Come risparmiare con le carte prepagate gratuite

Tra le ultime nate c’è lei, la carta prepagata gratis: utilizzata dai figli che partono per le vacanze all’estero (e che quindi non devono più girare per le città con borselli nascosti in ogni dove!), ma anche dagli anziani diffidenti nei confronti delle banche, per arrivare infine a loro, gli amanti dello shopping online!

La fortuna delle prepagate infatti si può dire che vada di pari passo con la crescita dell’e-commerce: sono percepite come lo strumento più sicuro per fare acquisti nel web.

Ma perché sono considerate più sicure?

Per rispondere a questa domanda andiamo a vedere i vari aspetti che caratterizzano una carta prepagata.

  • Per prima cosa una carta prepagata è facile da ottenere: a differenza delle aperture dei conti correnti che richiedono la compilazione di un form e la conseguente identificazione da parte della Banca emittente, per ottenere una prepagata basta fornire un documento d’identità e versare l’importo da caricare (che può variare da carta a carta)
  • La carta prepagata non è associata ad un conto corrente: questo vuol dire che per avere dei soldi all’interno della carta è necessario ricaricarla di volta in volta con l’importo desiderato. Ed è proprio questa caratteristica ad aver reso la prepagata la carta dei viaggi e delle spese online: in caso di fishing o clonazione della carta, infatti, il furto non coinvolge tutte le somme presenti sul proprio conto corrente, ma riguarderà la cifra depositata sulla prepagata.
  • Le carte di credito prepagate utilizzano i principali circuiti di pagamento internazionali (Visa, MasterCard) quindi vengono accettate senza particolari restrizioni ovunque.
  • Analizzando i costi di gestione si nota sicuramente che nel caso delle prepagate ci si attesti intorno a cifre molto inferiori rispetto a quelli delle carte tradizionali.
  • Le carte prepagate di nuova generazione hanno un Iban associato. Questo vuol dire che con questo tipo di prepagate possono essere effettuate operazioni basic di un conto corrente: pagamenti, ricezione di bonifici (mezzo con cui è possibile ricaricare la propria prepagata) o accredito dello stipendio.

Esistono naturalmente diverse tipologie di prepagate, ma la logica è comune a tutte: questo strumento ha un funzionamento simile a quello delle carte telefoniche: ricarichi sulla carta una certa somma e, man mano che utilizzi la carta, le spese effettuate vengono scalate.

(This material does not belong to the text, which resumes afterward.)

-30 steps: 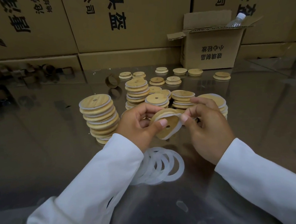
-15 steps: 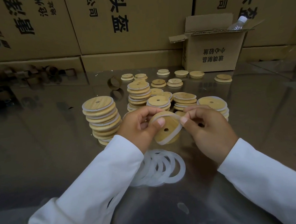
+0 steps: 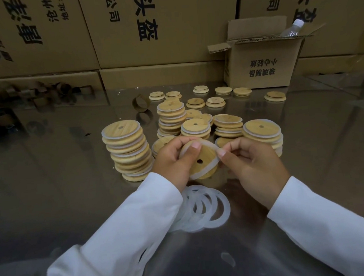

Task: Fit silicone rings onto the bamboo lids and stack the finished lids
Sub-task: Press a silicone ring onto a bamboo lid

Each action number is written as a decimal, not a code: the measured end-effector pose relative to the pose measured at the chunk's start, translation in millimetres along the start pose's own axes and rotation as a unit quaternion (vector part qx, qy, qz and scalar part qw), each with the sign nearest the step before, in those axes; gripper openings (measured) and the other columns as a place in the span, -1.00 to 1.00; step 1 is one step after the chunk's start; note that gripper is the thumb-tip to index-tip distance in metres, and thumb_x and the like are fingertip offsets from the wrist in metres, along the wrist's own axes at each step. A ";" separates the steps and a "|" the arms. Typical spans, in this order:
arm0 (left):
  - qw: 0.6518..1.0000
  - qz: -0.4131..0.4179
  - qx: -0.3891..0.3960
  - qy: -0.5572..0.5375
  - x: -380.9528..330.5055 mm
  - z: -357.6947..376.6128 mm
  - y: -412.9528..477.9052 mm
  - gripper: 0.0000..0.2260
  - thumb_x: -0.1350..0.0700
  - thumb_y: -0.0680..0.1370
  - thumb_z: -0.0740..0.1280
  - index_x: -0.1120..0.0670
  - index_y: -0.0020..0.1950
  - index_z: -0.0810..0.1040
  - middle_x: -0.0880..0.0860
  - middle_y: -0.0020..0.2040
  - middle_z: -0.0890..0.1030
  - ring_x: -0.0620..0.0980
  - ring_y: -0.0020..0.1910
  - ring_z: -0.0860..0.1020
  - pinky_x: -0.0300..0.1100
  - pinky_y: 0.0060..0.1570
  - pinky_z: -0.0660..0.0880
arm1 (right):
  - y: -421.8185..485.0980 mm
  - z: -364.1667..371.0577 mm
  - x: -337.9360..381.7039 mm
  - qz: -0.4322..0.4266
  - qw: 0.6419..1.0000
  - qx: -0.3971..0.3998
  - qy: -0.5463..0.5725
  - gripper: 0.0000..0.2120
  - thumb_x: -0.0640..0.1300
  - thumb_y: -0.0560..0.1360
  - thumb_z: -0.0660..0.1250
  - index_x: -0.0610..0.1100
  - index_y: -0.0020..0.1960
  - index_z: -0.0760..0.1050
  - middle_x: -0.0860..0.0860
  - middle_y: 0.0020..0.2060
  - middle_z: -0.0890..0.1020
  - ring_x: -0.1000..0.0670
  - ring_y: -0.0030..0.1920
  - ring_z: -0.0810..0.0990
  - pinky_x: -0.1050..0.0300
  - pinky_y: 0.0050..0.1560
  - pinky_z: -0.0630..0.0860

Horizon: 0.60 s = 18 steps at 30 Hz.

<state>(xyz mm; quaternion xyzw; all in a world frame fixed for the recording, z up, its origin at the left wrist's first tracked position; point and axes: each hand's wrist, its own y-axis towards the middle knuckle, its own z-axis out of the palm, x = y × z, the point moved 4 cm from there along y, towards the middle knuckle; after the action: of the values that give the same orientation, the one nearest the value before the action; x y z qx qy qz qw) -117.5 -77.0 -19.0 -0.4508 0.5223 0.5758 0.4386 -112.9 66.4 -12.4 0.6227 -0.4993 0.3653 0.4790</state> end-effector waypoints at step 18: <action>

Le due diverse tipologie di prepagate che si trovano sul mercato sono le “usa e getta”, che hanno un plafond prefissato che generalmente non supera i 500€ e vengono buttate una volta esaurito il credito a disposizione, e le ricaricabili: queste ultime hanno un plafond più alto – che varia da carta a carta – e, una volta terminato il credito, possono essere ricaricate tramite bonifico, online, presso lo sportello.

Cosa dire quindi? È innegabile che muoversi con una carta prepagata in certe situazioni può essere comodo e più sicuro, ma di certo questo non deve farci abbassare la guardia! Nei pagamenti online è sempre buono assicurarsi che chi si trova dall’altra parte dello schermo sia affidabile, con ogni mezzo che abbiamo a disposizione.